What do we really expect from our news media? They are people who ask questions. Others answer those questions, as they see fit. These answers often have nothing to do with reality.
News media also must sell their news-entertainment product, so they chase after the biggest stories they can find. They are rewarded for getting their first and bringing it “to the attention of the public,” and only secondarily for getting the details right. They are not rewarded at all for unpopular or complex topics, or worse, unpopular complex topics.
Does that mean I should trust the media to tell me the truth? That’s a binary question: I can answer yes or no, or duck out of the question with “I don’t know” or inexact terms like “sometimes.” Ducking this question is the correct answer because the question is framed as a binary.
We are in the grips of a narrative, which is a story that we tell about ourselves that explains how we are good and right, that has held us for the last 224 years at least. It is a binary: it is the story of the oppressive natural majority and their ways versus the rights of the minority group, which includes any individual who is not happy with the way the majority does things, or even how things are going.
All of our movies emphasize “the little guys” joining hands to take down the big guys. At first it was kings, then Hitlers, now it’s corporations. All of our news articles emphasize the individual opposed by restrictions imposed by the rest of us or by reality itself. Rebellion is seen as an act of honor, goodness and mercy.
Yet none of these rebellions actually solve problems. They generate drama, and make us think kindly of one or more people, but they don’t end the situation described. They may take out one or more bad actors, but those are immediately replaced. The war never ends. The revolution never ended and never will, if they can help it.
One of these narratives is majority versus minority in terms of race, ethnicity and culture. The first blood of the French Revolution was barely dry before the revolutionaries started calling for “internationalism,” or that we would abolish all borders and everyone can go wherever they want. (It took the revolutionaries another century to realize that they would need to demand welfare as well, because the real limiting factor on travel was cost.)
Internationalism lives on as multiculturalism, which itself is a form of pluralism, which is basically “everyone do what they want.” Pluralism is expressed through tolerance of different points of view, and basically says we live and let live. The only casualty is any kind of social standard, and the higher standards die first. it’s a race to the bottom.
Pluralism is such a brilliant sleight of hand that useless people have invented it in every society, culture and small group known to human kind. Basically, such individuals want zero oversight; they want to do whatever they want and to have other people be forced to put up with their laziness or other dysfunction.
The only way to “sell” this type of idea to other people is to demand it for everyone. Soon you have a mob chanting for pluralism, but what they really mean is that they want to destroy the majority and destroy the idea of common social standards and values. They want personal anarchy, but others to keep civilization going so they can enjoy it.
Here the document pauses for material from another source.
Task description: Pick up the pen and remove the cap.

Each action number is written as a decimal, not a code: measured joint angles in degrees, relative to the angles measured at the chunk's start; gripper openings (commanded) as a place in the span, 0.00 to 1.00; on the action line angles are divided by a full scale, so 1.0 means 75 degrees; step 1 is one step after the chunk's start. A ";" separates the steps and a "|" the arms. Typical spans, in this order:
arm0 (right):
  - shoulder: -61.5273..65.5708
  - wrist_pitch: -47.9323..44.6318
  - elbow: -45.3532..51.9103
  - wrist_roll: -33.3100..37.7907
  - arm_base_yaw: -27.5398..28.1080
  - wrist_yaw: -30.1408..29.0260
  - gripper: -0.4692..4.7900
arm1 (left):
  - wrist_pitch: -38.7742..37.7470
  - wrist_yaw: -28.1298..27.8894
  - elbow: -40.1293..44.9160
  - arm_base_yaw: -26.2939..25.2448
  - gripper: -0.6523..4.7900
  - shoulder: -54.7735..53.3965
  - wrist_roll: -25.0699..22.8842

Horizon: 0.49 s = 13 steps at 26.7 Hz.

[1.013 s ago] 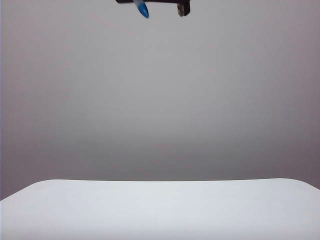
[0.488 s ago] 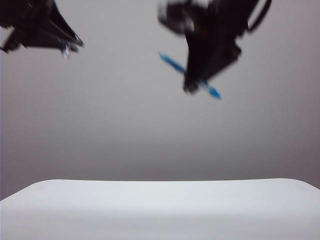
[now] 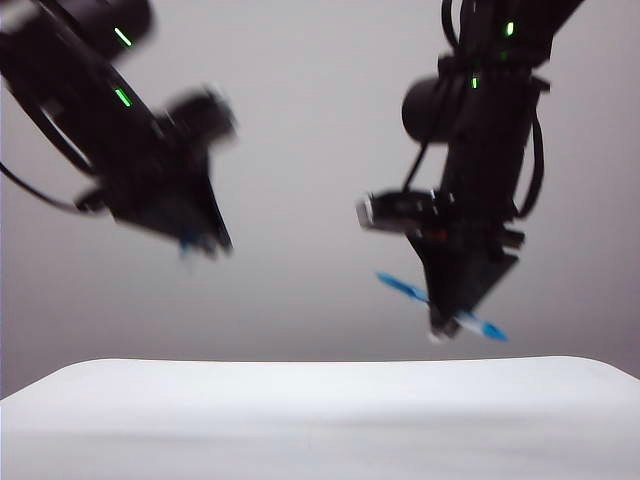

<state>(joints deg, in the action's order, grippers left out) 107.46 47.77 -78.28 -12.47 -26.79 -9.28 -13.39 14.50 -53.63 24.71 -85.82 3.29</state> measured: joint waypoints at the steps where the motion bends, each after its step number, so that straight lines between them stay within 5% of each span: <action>1: 0.0099 0.0020 0.0006 0.0000 0.0038 0.0035 0.08 | -0.0067 -0.0204 -0.0050 0.0154 0.15 -0.0254 -0.0058; 10: 0.0431 -0.0565 0.0819 0.0000 0.0122 0.0064 0.08 | -0.2165 -0.0746 -0.1300 0.0131 0.16 -0.2465 -0.0487; 13: 0.0437 -0.0918 0.1180 0.0020 0.0192 0.0067 0.08 | -0.2157 -0.0857 -0.1475 0.0085 0.16 -0.2573 -0.0571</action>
<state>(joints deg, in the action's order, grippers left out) 110.74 40.88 -69.43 -12.32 -25.34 -8.78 -29.56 8.08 -64.69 25.34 -105.12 -0.99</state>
In many ways, this was the greatest sales job in history. People who wanted anarchy and were willing to band together to demand it, or Crowdists, sold others on the idea. Those others then would object loudly if anyone tried to stop them, on the grounds that they were “peaceful” (which has nothing to do with the consequences of one’s actions) and being “oppressed.” Victimhood quickly became a weapon.
With it, this sales job brought a history permanent trapped in binary thinking. Yes/no; good/bad; majority/minority. However, this model is cracking because it was never realistic. It was created as a marketing jag to convince the useful idiots of the world that there was one enemy, and banding together to destroy it would fix all problems.
If you’ve read the ancient tales of the scapegoat, which was a sacrificial goat into which a community cast its own evils and doubts and then murdered it, or the witch hunts and lynch mobs of the last few centuries, you know exactly what this is. “Everybody gang up on the big guy, and then we can do whatever we want!”
As a result, anyone who was not wholly with the majority was free to join the revolution. At first it was only ethnic minorities, homosexuals and drug users. But the franchise increased to the point where even non-conformists and hipsters could join. The revolution snowballed.
But this coalition had a fragile point: it only worked so long as everyone saw themselves as unified in opposition to the majority. The enemy of my enemy is my friend, right? But this is now obsolete, because the consequence of pluralism is that society fragments into infinite groups, and by the nature of having fragmented, they don’t agree with the others.
For example, our nation’s prisons segregate inmates by race to reduce violence. It’s not just the white people who cause problems. It’s every group representing its interests against every other group. This destroys the idea of a common ground and goal. It’s take what you can, and give nothing back.
The same thing is true of our economy. The Civil Rights Commission recently released a report revealing that amnesty for Hispanics would disproportionately harm African-Americans. Shocking new — we’re replacing one group with another. The old game was blacks versus whites. The new game is every group against every other group.
With this illusion, two centuries of promises die. But that’s how it always is with advertising, isn’t it? It’s only after the warranty runs out that you realize you’ve been sold an illusion. And then, no one will pay to fix it but you, and you’ll pay a lot more than if you’d just left it alone (don’t fix it if it ain’t broke) in the first place.